The older I’ve got the more inclined I am to express my theology, if it needs to be done with words, in the form of poetic prayers or blessings; and occasionally a story.
I want to talk briefly about blessings, and in particular the piece you’ve just heard called ‘Monday Morning Beatitudes’, which for those us with ears tuned to the sounds of the Bible uses Matthew chapter 5 as a counterpoint.
Blessedness is the ability to hold the tension of seeming opposites, and try to weave both into our living. So the second verse has the gracious holding both the bruised and those who do the bruising in their compass. Carefully. Painfully. Hopefully.

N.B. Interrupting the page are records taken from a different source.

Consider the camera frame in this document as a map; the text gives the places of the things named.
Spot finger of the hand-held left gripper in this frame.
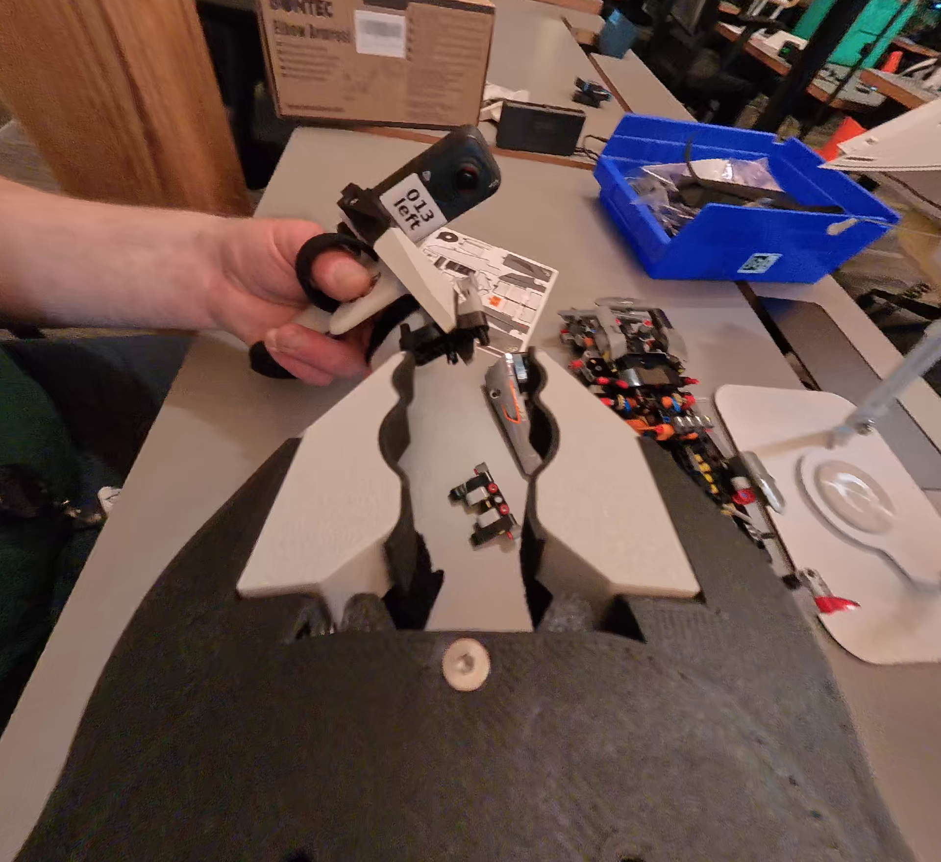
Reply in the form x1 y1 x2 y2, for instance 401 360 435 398
375 227 463 334

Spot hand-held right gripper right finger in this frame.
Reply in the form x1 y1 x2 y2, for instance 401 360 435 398
518 349 701 633

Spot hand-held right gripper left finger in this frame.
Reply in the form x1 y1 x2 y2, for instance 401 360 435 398
237 352 446 631

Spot black lego beam assembly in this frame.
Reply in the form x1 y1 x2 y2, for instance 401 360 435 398
399 272 492 368

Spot black lego assembly red pins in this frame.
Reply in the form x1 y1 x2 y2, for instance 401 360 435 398
448 463 523 548

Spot person's left forearm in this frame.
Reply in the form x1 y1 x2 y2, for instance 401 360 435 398
0 174 236 334

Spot lego sticker sheet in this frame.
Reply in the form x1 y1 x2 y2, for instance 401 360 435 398
422 230 560 356

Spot grey lego panels orange stripes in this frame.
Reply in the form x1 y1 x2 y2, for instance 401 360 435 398
484 351 548 477

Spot large lego vehicle model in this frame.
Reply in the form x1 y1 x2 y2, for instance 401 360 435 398
559 297 861 616

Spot cardboard box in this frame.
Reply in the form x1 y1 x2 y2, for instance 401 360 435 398
250 0 495 130

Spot clear plastic bags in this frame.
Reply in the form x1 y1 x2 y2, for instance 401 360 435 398
625 156 780 238

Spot white rounded board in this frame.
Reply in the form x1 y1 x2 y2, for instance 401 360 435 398
715 384 941 665

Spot person's dark trousers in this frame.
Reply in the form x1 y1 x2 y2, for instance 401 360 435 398
0 333 192 694

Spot blue plastic bin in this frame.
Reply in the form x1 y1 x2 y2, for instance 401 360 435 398
593 114 901 284

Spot black pole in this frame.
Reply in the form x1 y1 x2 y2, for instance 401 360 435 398
757 0 923 131

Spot green plastic case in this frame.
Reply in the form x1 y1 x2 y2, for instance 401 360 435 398
794 0 927 69

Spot wooden post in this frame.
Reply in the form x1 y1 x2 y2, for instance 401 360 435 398
0 0 251 216

Yet, like the opening verse says, blessing has an element of surprise. We are going about our normal course of life when for some reason or another we are distracted. And rather than experiencing the distraction as a nuisance or curse, we can pause and see the beauty that had been there all along but unnoticed. There is a sense of gratitude in blessing.
The 3rd verse is something of a critique of ‘Blessed are the pure in heart’, for it reminds us that we are all impure, and that we are all unfinished artistic masterpieces.

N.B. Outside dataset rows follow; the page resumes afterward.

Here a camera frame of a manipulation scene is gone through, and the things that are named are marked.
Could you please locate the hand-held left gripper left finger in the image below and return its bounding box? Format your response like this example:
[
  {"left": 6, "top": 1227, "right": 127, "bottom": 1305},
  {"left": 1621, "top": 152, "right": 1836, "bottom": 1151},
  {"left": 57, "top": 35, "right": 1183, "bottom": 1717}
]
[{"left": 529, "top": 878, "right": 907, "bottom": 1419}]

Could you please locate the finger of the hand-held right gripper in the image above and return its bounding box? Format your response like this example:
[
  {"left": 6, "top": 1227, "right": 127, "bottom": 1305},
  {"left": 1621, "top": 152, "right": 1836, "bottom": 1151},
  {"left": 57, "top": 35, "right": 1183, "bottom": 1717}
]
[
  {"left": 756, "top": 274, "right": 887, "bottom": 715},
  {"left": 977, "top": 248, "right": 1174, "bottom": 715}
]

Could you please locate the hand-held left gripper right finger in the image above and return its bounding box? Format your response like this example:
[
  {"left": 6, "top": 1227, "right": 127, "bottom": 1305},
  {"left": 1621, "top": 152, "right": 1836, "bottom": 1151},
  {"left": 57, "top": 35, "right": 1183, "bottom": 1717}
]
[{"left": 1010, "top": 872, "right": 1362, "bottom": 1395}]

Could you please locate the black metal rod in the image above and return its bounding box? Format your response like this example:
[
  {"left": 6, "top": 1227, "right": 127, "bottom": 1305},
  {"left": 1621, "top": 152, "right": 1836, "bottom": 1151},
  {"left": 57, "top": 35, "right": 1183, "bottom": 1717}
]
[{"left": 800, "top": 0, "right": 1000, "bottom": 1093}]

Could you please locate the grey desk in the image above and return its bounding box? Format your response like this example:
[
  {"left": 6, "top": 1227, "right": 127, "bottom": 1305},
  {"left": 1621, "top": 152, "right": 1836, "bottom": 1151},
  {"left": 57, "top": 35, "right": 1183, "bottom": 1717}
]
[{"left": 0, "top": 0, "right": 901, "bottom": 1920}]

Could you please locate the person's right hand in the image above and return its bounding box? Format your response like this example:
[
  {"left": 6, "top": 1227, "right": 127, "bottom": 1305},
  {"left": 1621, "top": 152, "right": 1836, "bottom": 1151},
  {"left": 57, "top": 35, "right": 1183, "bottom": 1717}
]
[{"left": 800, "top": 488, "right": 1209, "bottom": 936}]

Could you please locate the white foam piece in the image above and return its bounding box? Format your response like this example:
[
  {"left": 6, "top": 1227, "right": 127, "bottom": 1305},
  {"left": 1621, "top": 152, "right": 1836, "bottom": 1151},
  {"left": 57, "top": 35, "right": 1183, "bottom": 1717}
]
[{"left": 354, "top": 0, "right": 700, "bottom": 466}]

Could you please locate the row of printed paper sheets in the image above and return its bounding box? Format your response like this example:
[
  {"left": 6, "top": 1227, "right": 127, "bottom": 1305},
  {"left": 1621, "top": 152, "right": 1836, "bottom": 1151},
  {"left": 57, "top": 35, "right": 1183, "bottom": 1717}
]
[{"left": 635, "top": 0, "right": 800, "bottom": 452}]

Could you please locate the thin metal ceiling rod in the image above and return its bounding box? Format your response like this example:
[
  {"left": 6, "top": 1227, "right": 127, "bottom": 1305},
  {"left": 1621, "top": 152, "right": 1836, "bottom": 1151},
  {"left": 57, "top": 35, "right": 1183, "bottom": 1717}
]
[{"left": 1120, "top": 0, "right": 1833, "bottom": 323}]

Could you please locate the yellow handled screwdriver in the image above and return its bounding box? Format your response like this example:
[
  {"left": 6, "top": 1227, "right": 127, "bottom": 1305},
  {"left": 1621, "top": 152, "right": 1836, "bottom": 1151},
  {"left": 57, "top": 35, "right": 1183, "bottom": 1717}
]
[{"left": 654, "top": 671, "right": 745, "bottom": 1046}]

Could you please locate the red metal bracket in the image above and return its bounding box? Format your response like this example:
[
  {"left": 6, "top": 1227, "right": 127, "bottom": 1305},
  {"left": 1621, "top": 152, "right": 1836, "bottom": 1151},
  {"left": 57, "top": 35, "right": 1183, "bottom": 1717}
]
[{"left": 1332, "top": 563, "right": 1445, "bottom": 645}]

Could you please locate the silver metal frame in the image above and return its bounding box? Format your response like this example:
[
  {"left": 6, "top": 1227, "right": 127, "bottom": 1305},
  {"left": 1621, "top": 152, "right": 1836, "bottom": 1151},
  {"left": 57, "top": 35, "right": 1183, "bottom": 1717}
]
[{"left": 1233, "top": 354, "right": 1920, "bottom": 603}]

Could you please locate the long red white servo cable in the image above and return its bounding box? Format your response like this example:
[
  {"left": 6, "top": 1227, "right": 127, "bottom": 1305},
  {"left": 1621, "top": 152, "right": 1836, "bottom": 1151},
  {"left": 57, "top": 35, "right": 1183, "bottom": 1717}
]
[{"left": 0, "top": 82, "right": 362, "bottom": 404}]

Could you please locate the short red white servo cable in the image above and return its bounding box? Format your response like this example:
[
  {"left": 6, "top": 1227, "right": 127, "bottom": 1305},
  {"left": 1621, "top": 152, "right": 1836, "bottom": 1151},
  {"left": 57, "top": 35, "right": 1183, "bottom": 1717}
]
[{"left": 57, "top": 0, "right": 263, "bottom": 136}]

Indeed most of these Monday Morning Beatitudes, like the Matthean ones, are commenting upon perceptions of who is important. Rather than praising the blessedness of the brave, the rich, the strong, the successful… they include the confused, the dismayed, the sick, the sore, and the dying. But we must not fall again into a duality of favoured and un-favoured ones. The point of including the confused, for example, is not to scorn the clear-sighted but to hold and value both.
Sometimes these verses point to the source[s] of blessedness. So for the gentle as they wait upon those who have been diminished [and in doing so are blessed by the diminished], the waiting itself can serve as protection of their gentleness from incessant demands.
Similarly those that keep watch with the dying are blessed, not just by the one they are tending, but by the ability of those watchers to put aside the demands of Mr Time [chronos] and be there in the timeless moments [kairos].
At the end of the service today I’ve written a blessing which again points to the weave of life, and the lack of distinction between the categories – ultimately false – of sacred and profane. So ‘saint and sinner’, in the first verse are ‘one in us and we in them’. For we, like the next verse states, are all ‘fragile beneath’ [though some hide their fragility better than others] and all need to find belonging.
The notion of trinity, in this context, is not a dogmatic theological statement anchored in the 4th century Cappadocian Fathers, but a concept of all things being in god, being held sacred, and god being in all things. Trinity [maybe best with a small ‘t’] is the imaginative and visionary idea of all belonging. For is anything outside the infinite? Including ‘fiddle music, tatties, and belly laughs’?
Many blessings call down, or call up, the notion of peace. Probably the most common religious blessing is “Peace Be Upon You”. Which in turn invites the question of what is peace? Is it troubling, is it tranquil, or is it both? In Hebrew and in Irish thought it is a vision of all the threads – of class, race, gender, sick, healthy, pained and joyous – being woven, and thus held, together without compromising the dignity, individuality, or beauty of any.
In our notices last week I asked those who like to write, to create a short 4-line blessing and bring it along. That was before the horror of Friday afternoon. I would invite you now to turn to those around you – in groups of 3 or 4 – and talk about how your wish we could respond, and what 4 line blessing might be appropriate now. How do we show solidarity?